§ What is expected: Set the data down again, word for word, as it appears below.

···

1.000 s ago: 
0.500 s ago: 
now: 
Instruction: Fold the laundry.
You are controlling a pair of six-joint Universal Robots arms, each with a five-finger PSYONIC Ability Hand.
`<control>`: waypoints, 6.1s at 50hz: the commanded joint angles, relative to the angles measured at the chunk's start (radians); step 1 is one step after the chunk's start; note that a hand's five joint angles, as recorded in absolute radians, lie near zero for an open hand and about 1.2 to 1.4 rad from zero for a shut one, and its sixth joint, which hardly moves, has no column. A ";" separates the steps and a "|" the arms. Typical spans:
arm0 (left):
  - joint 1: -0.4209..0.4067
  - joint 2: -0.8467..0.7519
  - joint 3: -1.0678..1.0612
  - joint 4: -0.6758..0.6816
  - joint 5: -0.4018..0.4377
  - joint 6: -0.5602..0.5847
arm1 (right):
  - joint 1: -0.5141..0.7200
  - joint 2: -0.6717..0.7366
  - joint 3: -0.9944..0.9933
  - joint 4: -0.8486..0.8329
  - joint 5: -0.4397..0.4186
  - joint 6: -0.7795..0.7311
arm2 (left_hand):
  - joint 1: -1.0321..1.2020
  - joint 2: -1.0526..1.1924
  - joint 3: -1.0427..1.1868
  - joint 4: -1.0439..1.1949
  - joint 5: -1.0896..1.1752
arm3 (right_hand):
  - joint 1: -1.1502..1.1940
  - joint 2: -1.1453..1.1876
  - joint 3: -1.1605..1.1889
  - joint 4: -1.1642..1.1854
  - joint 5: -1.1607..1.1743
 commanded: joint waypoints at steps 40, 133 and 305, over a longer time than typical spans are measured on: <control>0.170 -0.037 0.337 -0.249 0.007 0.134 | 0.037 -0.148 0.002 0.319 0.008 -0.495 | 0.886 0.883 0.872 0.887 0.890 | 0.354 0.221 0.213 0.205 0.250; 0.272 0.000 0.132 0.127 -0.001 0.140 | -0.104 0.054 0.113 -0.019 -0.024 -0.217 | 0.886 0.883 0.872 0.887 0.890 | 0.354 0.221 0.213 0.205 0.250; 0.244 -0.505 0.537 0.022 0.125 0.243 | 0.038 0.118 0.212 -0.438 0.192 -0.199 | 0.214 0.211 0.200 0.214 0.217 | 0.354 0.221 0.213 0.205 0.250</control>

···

§ Task response:
1.000 s ago: 
0.500 s ago: 
now: 
Instruction: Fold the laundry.
You are controlling a pair of six-joint Universal Robots arms, each with a five-finger PSYONIC Ability Hand.
`<control>`: waypoints, 6.1s at 50hz: the commanded joint angles, relative to the angles measured at the chunk's start (radians); step 1 is one step after the chunk's start; note that a hand's five joint angles, as recorded in absolute radians, lie near zero for an open hand and about 1.2 to 1.4 rad from zero for a shut one, and its sixth joint, which hardly moves, has no column. A ";" separates the steps and a "|" the arms. Typical spans:
arm0 (left):
  - joint 1: -0.4209..0.4067
  - joint 2: -0.8467..0.7519
  - joint 3: -1.0678..1.0612
  - joint 4: -0.6758..0.6816
  - joint 5: -0.4018..0.4377
  - joint 6: -0.5602..0.5847
arm1 (right):
  - joint 1: -0.5141..0.7200
  - joint 2: -0.6717..0.7366
  - joint 3: -0.9944..0.9933
  - joint 4: -0.8486..0.8329
  - joint 5: -0.4397..0.4186
  - joint 6: -0.7795..0.7311
arm2 (left_hand):
  - joint 1: -1.0321..1.2020
  - joint 2: -1.0526..1.1924
  - joint 3: -1.0427..1.1868
  - joint 4: -1.0439..1.1949
  - joint 5: -1.0896..1.1752
arm3 (right_hand):
  - joint 1: -1.1502..1.1940
  - joint 2: -1.1453..1.1876
  - joint 3: -1.1605..1.1889
  - joint 4: -1.1642..1.1854
  - joint 5: -1.1607..1.1743
 commanded: joint waypoints at steps 40, 133 and 305, over a longer time than typical spans are measured on: <control>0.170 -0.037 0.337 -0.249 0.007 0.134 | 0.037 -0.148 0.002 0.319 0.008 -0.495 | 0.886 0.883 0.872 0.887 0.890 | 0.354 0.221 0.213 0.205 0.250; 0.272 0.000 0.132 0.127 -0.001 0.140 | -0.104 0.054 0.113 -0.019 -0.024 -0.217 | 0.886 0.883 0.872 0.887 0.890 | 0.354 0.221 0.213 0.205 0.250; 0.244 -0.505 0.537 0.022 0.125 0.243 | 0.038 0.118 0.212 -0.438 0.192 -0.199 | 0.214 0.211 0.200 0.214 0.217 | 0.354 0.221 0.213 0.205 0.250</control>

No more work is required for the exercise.